Newly filed accounts for Epecon Limited show the company recorded profits of €60,438 during the 12 months to the end of June 2019 – during which time Mr Murphy was also a Fine Gael TD.
The firm had a cash pile of €128,533 at the end of this period, and had accumulated profits of €86,703 since it was established in September 2017, when the former minister landed a job as campaign director with the European People’s Party (EPP).
Mr Murphy was branded an “absentee TD” by then-opposition leader Micheál Martin after it emerged he had the lowest attendance of all 158 TDs, and had not spoken in the Dáil for almost two years.
The position as campaign director with the EPP for the 2019 European Parliament elections reportedly came with a remuneration package worth €10,000 a month.
Meanwhile, Mr Murphy continued to earn a salary of around €94,000 per annum as a TD, along with an annual allowance of €51,600. He qualified for the maximum level of allowance by attending Leinster House on at least 120 days each year.

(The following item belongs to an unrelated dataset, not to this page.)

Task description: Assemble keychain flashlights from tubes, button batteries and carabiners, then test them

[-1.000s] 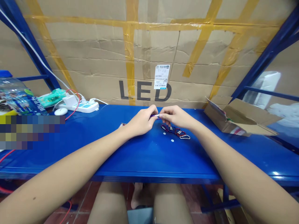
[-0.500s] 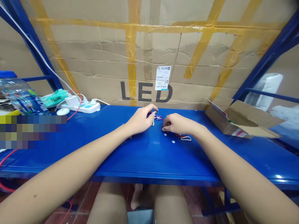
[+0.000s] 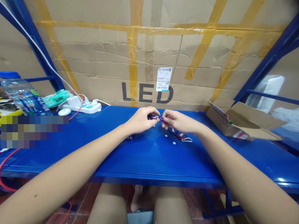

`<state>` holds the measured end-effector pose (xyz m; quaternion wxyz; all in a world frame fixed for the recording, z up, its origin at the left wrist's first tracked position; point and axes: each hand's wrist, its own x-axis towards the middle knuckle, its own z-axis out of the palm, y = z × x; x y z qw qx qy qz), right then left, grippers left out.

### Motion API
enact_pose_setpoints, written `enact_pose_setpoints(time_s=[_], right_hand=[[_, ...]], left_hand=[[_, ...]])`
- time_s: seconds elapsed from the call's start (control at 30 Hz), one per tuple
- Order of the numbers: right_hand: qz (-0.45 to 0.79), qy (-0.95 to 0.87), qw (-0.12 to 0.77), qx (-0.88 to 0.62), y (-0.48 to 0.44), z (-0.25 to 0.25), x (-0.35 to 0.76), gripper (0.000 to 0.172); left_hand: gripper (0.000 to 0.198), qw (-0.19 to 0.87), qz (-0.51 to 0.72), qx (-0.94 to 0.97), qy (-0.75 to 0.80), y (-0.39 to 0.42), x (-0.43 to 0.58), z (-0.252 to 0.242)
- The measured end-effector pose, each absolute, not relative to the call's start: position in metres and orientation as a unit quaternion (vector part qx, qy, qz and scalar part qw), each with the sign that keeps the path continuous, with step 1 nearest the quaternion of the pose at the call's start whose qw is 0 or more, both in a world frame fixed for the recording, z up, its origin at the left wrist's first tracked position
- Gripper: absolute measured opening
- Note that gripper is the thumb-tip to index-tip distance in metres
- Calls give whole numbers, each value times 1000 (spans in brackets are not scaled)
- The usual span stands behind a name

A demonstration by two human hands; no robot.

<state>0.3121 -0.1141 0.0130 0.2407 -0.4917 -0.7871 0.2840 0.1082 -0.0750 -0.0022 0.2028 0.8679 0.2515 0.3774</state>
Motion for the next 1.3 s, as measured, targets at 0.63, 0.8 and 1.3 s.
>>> enact_pose_setpoints(time_s=[0.63, 0.8, 1.3], right_hand=[[369, -683, 461, -431, -104, -5, 298, 13], [187, -755, 420, -468, -103, -5, 301, 10], [-38, -815, 337, -470, -110, 1, 304, 13]], left_hand=[[12, 207, 396, 853, 271, -75, 112, -2], [15, 241, 399, 834, 296, -75, 115, -4], [11, 164, 359, 874, 283, -80, 115, -5]])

During the 12-month period covered by Epecon’s latest accounts, he spoke just once at a committee hearing and asked only two parliamentary questions. He clocked in at the Houses of the Oireachtas on 41 sitting days and 74 non-sitting days.
As the controversy over his dual roles heightened in December 2019, the former European affairs minister resigned from the Dáil and took up a job in the cabinet of Bulgarian European Commissioner Mariya Gabriel, which reportedly came with a salary of €150,000 a year.
However, he left the job after just seven months, moving to another position within the European Commission.
In a statement announcing his resignation from the Dáil, Mr Murphy said he would “of course” co-operate with any statutory procedure that may be initiated.
However, the Dáil’s internal ethics committee said it could not pursue complaints relating to a member once they had resigned after it was asked by Fianna Fáil TD Michael Moynihan to investigate.
The Standards in Public Office Commission also said it cannot investigate concerns relating to former TDs.
Mr Murphy did not respond to a request for comment.